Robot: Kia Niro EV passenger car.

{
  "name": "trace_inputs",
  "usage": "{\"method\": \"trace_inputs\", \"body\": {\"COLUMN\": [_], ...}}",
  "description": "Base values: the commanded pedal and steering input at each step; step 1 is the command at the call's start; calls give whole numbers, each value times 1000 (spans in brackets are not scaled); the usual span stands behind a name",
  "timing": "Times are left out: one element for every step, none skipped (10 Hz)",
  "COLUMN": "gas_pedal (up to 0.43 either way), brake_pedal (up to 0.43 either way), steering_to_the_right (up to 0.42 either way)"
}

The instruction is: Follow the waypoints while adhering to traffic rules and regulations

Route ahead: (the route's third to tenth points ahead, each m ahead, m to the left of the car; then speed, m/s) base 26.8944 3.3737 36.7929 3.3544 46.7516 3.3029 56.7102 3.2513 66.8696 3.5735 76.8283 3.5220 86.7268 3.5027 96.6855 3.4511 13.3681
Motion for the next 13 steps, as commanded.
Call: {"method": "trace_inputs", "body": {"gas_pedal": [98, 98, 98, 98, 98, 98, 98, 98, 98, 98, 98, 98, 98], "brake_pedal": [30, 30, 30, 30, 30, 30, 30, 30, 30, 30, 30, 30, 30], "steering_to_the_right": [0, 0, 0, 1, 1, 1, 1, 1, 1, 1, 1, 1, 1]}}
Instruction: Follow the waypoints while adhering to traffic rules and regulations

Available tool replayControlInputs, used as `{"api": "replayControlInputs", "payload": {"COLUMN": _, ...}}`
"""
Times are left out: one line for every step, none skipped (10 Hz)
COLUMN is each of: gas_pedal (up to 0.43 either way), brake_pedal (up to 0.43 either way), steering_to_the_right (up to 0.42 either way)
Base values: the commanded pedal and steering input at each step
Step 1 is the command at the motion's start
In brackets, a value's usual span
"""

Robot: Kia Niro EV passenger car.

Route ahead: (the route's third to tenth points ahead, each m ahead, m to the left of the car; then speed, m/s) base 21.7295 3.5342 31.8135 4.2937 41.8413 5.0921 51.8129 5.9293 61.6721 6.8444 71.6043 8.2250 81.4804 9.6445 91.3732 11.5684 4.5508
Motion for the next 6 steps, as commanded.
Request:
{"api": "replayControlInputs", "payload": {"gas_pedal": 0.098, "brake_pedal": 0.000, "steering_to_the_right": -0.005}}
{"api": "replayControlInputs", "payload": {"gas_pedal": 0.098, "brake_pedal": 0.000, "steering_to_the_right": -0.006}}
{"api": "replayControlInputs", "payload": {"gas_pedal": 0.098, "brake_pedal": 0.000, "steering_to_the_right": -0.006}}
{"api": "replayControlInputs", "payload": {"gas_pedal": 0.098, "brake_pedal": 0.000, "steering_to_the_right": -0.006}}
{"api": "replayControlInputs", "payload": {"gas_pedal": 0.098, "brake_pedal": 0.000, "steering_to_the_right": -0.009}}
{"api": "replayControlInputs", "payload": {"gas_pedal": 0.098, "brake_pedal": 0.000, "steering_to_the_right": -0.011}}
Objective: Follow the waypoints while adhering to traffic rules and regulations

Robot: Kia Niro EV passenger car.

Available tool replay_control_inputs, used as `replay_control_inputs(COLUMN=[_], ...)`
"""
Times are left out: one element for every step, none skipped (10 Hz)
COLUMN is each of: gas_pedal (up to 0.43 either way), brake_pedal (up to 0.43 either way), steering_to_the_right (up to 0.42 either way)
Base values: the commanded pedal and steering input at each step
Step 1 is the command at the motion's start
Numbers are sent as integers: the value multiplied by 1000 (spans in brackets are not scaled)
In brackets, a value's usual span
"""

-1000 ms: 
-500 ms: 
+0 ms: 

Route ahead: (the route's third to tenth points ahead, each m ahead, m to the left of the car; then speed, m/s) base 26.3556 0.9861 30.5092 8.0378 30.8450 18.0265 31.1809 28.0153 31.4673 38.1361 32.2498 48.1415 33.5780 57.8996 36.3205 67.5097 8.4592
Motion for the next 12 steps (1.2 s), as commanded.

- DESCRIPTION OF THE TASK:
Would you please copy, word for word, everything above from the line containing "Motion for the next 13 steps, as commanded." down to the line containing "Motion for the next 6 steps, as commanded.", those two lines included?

- WORKED SOLUTION:
Motion for the next 13 steps, as commanded.
Call: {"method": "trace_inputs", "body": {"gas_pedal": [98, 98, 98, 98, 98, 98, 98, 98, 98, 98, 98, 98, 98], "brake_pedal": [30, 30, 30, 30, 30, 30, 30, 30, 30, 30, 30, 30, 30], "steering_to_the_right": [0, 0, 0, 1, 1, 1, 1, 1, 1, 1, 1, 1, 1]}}
Instruction: Follow the waypoints while adhering to traffic rules and regulations

Available tool replayControlInputs, used as `{"api": "replayControlInputs", "payload": {"COLUMN": _, ...}}`
"""
Times are left out: one line for every step, none skipped (10 Hz)
COLUMN is each of: gas_pedal (up to 0.43 either way), brake_pedal (up to 0.43 either way), steering_to_the_right (up to 0.42 either way)
Base values: the commanded pedal and steering input at each step
Step 1 is the command at the motion's start
In brackets, a value's usual span
"""

Robot: Kia Niro EV passenger car.

Route ahead: (the route's third to tenth points ahead, each m ahead, m to the left of the car; then speed, m/s) base 21.7295 3.5342 31.8135 4.2937 41.8413 5.0921 51.8129 5.9293 61.6721 6.8444 71.6043 8.2250 81.4804 9.6445 91.3732 11.5684 4.5508
Motion for the next 6 steps, as commanded.

Output is finished, and nothing else is required.